What you will do
Could you transcribe every record below exactly, leaving out any pictures?

Stored records
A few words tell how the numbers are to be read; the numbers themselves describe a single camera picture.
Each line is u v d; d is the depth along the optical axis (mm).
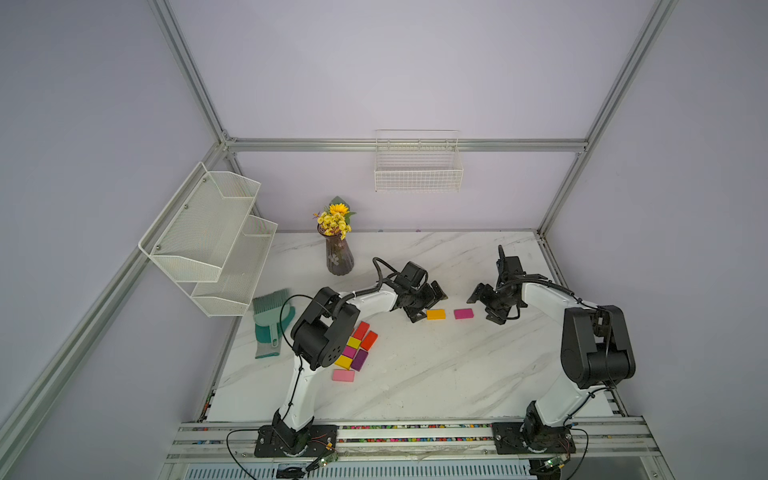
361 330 931
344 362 860
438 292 874
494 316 860
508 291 717
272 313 947
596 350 485
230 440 760
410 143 914
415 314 886
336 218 892
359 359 872
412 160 954
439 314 956
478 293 872
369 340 908
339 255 1010
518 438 732
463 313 971
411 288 797
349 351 885
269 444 730
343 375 843
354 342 904

Solution for this task
A few words tell how the numbers are to be read; the numbers themselves describe a single camera picture.
Each line is u v d; d is the depth along the optical axis (mm).
361 330 931
344 362 860
438 292 874
494 316 860
508 291 717
272 313 947
596 350 485
230 440 760
410 143 914
415 314 886
336 218 892
359 359 872
412 160 954
439 314 956
478 293 872
369 340 908
339 255 1010
518 438 732
463 313 971
411 288 797
349 351 885
269 444 730
343 375 843
354 342 904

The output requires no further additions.